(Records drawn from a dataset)
---

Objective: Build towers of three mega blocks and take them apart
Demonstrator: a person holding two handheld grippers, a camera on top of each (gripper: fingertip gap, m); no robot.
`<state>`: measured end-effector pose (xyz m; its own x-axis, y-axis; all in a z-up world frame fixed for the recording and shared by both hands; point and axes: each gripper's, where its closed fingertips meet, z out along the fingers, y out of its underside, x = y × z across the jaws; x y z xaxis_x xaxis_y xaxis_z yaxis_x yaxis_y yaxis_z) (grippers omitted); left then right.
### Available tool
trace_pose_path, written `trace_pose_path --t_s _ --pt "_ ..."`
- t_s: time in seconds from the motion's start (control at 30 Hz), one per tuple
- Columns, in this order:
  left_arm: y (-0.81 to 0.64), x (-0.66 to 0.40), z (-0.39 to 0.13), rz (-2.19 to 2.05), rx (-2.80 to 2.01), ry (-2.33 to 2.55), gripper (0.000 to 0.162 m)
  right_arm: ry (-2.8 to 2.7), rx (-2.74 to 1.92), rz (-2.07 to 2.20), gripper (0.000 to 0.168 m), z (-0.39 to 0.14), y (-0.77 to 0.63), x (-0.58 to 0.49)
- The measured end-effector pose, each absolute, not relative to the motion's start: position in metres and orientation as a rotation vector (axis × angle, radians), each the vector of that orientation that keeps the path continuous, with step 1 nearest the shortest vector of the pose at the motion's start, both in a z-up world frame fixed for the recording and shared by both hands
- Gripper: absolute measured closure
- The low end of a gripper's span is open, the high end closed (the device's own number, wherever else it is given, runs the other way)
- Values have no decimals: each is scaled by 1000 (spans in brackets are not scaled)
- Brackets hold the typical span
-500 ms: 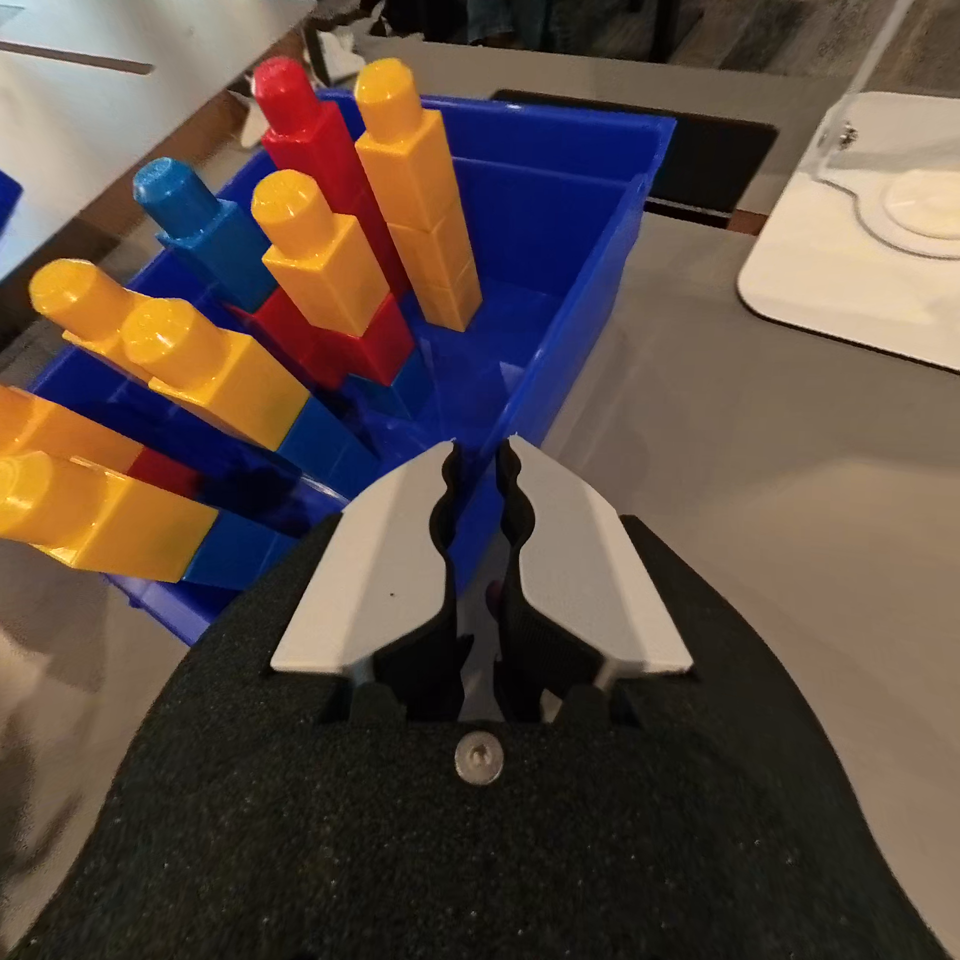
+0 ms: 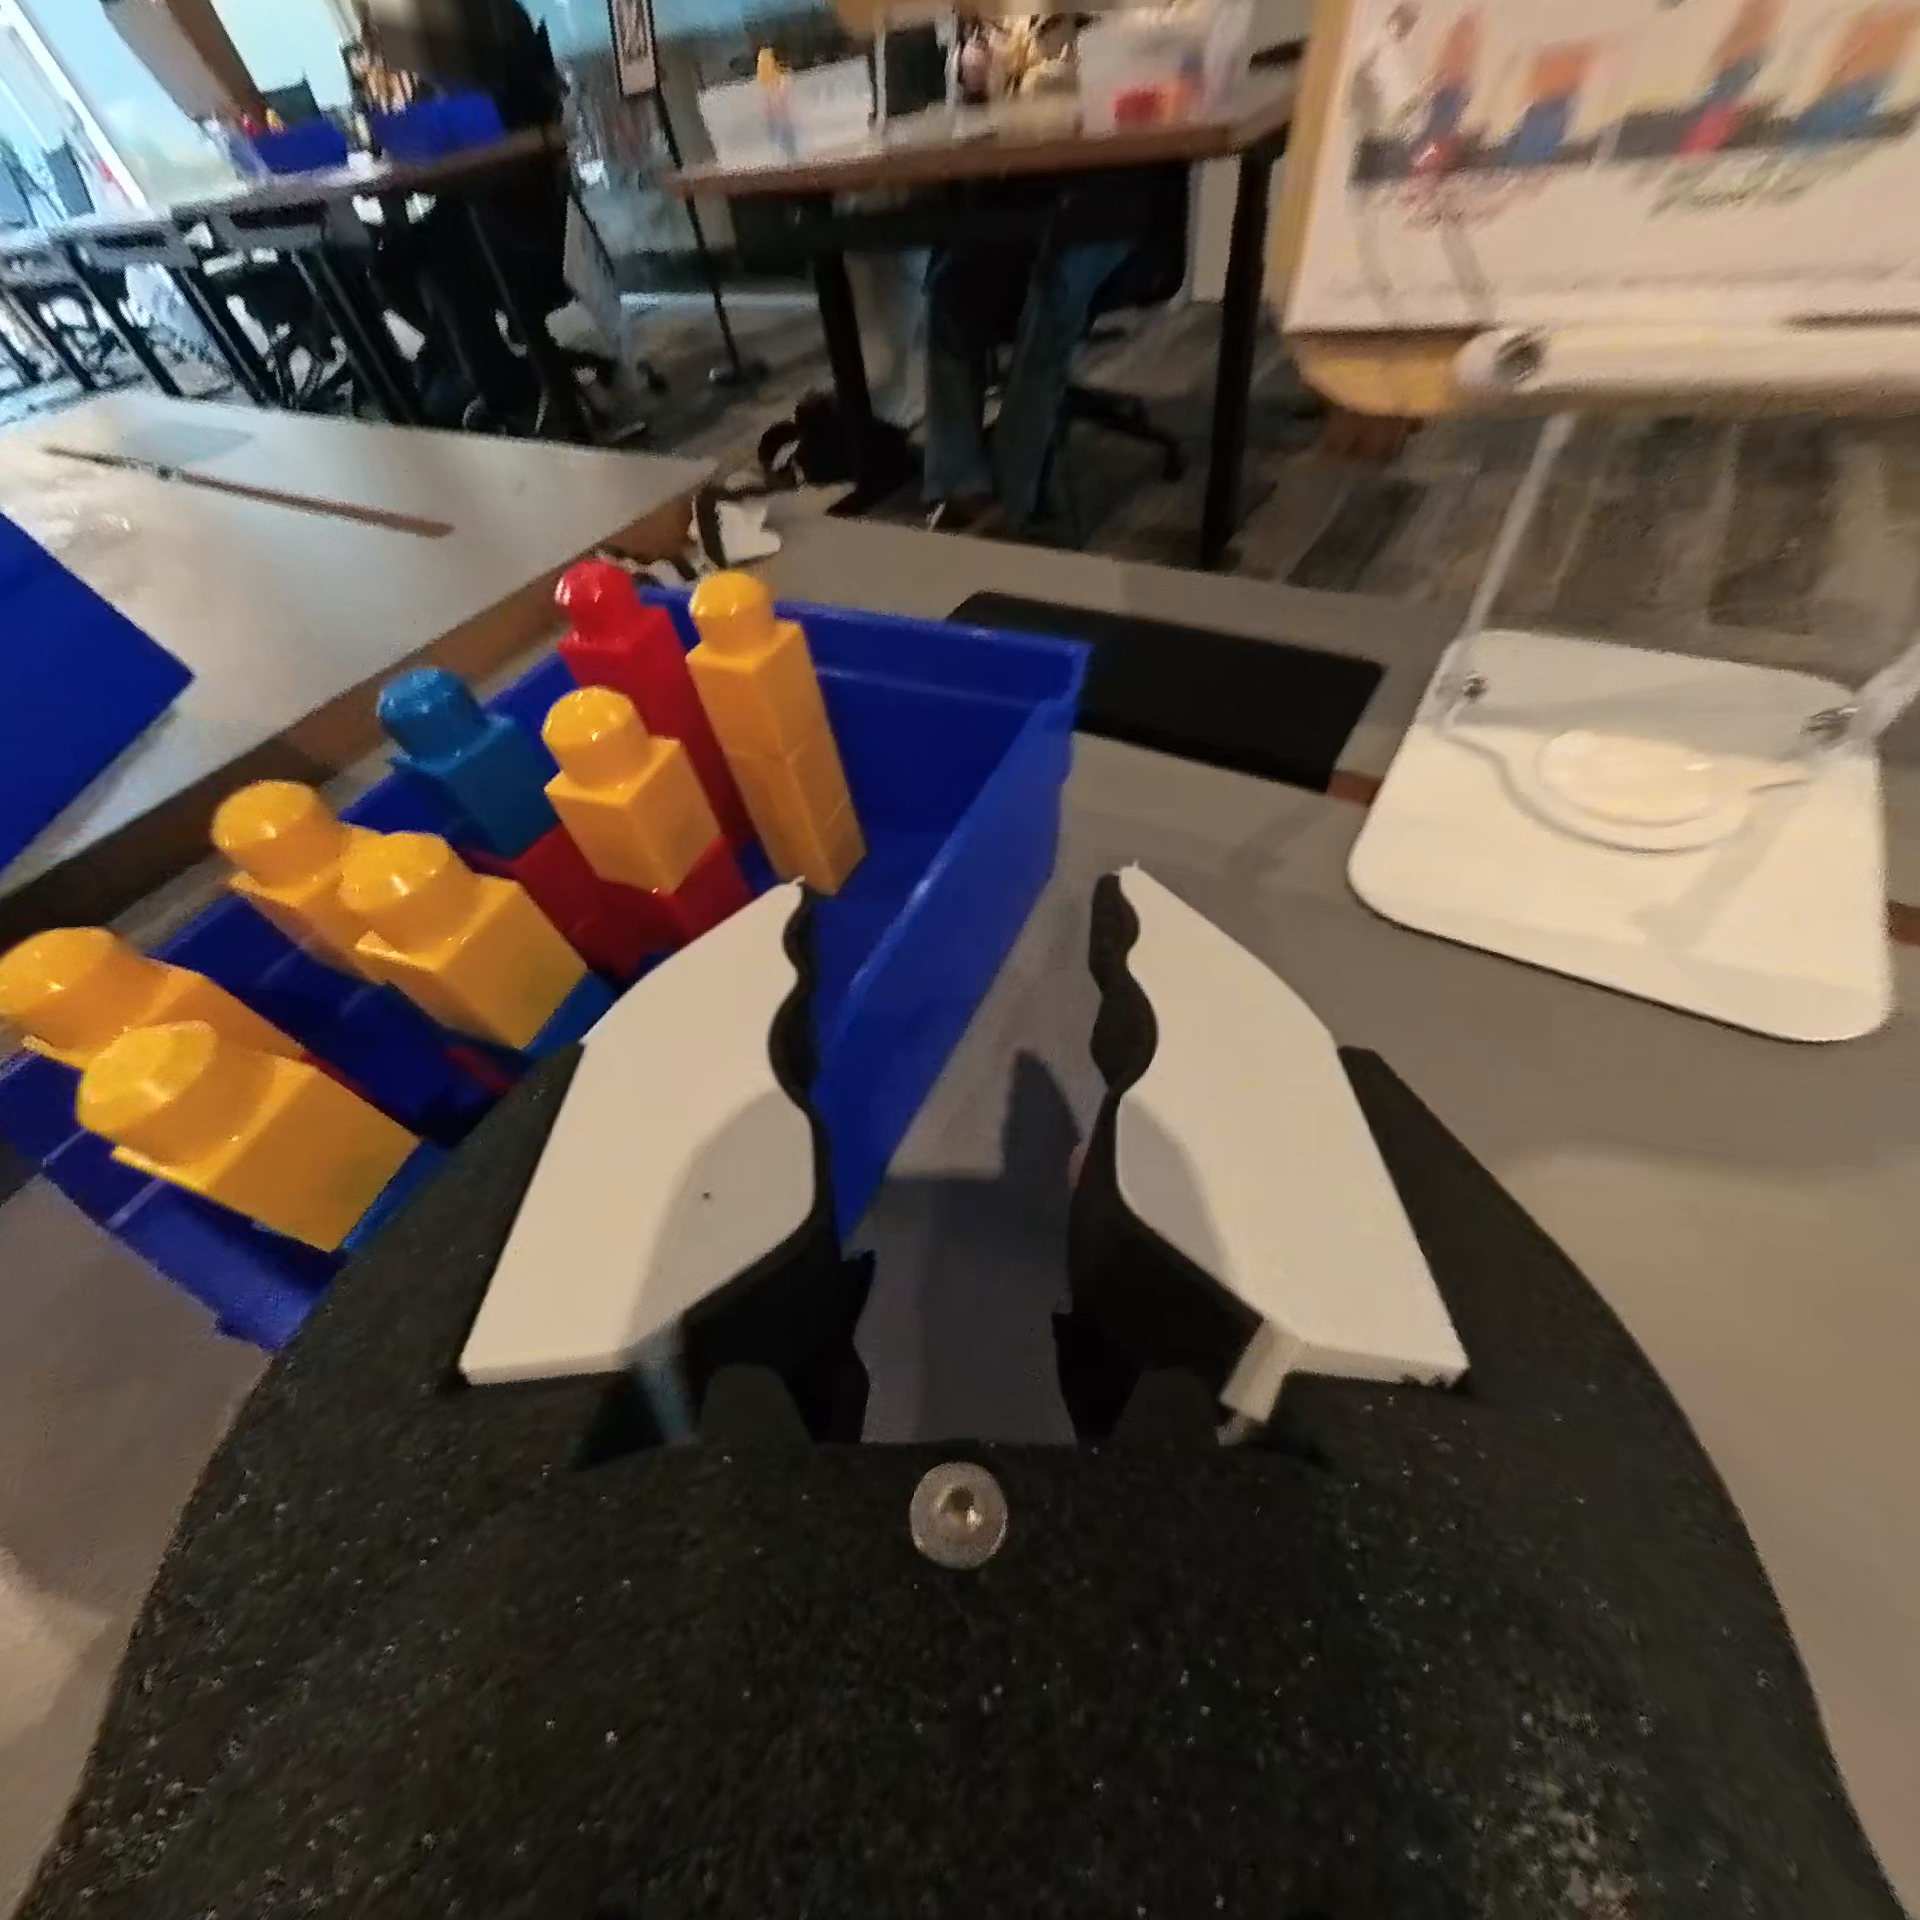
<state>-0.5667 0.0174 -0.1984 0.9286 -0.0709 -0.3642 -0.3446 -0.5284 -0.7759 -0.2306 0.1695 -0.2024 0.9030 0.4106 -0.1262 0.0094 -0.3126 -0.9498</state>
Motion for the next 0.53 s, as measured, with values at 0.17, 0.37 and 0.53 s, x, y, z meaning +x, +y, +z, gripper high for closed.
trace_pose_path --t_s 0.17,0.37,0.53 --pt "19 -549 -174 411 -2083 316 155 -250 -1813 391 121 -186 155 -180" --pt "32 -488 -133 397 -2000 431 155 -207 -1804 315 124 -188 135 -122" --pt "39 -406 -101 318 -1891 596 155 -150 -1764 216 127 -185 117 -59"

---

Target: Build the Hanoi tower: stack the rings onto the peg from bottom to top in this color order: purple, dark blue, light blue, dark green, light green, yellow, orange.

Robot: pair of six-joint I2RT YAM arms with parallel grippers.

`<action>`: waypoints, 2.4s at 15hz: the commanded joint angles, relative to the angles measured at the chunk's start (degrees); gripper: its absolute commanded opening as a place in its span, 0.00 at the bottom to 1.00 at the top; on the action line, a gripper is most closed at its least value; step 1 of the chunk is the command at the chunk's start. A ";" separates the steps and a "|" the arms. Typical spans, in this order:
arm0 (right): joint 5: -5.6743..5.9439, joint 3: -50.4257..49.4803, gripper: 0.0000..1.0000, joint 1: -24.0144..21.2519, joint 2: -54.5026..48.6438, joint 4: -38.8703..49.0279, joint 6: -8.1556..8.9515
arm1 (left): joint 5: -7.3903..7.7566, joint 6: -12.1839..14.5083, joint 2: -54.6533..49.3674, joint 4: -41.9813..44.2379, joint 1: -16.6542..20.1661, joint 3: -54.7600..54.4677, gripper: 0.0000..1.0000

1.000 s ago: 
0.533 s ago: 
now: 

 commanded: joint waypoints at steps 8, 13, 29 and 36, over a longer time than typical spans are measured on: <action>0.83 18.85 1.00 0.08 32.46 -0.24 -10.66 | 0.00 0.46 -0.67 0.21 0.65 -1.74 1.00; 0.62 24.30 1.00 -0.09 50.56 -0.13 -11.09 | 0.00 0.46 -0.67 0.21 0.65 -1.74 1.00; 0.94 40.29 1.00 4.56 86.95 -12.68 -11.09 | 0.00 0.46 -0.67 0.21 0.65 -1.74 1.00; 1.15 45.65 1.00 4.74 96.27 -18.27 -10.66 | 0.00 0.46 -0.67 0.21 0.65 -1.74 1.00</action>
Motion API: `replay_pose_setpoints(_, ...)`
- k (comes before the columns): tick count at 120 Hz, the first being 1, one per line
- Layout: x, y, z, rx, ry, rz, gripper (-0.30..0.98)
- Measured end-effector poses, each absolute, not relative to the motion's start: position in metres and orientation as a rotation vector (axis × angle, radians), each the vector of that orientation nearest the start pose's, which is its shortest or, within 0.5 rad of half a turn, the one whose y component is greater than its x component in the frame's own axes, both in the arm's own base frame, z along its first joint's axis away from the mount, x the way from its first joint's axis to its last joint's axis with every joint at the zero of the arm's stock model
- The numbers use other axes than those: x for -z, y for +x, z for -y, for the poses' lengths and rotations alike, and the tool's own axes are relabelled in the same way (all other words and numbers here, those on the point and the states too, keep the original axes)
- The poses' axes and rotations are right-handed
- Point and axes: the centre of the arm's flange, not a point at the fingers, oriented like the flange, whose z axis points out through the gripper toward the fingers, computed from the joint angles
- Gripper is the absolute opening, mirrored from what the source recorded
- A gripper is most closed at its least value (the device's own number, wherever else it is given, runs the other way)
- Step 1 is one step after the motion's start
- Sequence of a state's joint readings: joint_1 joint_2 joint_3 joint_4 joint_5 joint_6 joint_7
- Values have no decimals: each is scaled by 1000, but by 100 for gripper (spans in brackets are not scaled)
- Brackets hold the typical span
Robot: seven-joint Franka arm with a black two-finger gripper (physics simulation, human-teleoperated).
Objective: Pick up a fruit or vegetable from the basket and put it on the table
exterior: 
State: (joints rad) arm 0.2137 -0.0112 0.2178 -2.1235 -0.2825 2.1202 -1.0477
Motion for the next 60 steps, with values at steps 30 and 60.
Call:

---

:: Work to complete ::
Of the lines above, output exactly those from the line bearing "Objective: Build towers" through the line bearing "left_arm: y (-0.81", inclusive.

:: Output for this task ::
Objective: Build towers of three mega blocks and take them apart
Demonstrator: a person holding two handheld grippers, a camera on top of each (gripper: fingertip gap, m); no robot.
`<state>`: measured end-effector pose (xyz m; its own x-axis, y-axis; all in a z-up world frame fixed for the recording and shared by both hands; point and axes: each gripper's, where its closed fingertips meet, z out along the fingers, y out of its underside, x = y × z across the jaws; x y z xaxis_x xaxis_y xaxis_z yaxis_x yaxis_y yaxis_z) (grippers omitted); left then right.
### Available tool
trace_pose_path, written `trace_pose_path --t_s _ --pt "_ ..."`
- t_s: time in seconds from the motion's start (control at 30 Hz), one per tuple
- Columns, in this order:
  left_arm: y (-0.81 to 0.64), x (-0.66 to 0.40), z (-0.39 to 0.13), rz (-2.19 to 2.05), rx (-2.80 to 2.01), ry (-2.33 to 2.55), gripper (0.000 to 0.162 m)

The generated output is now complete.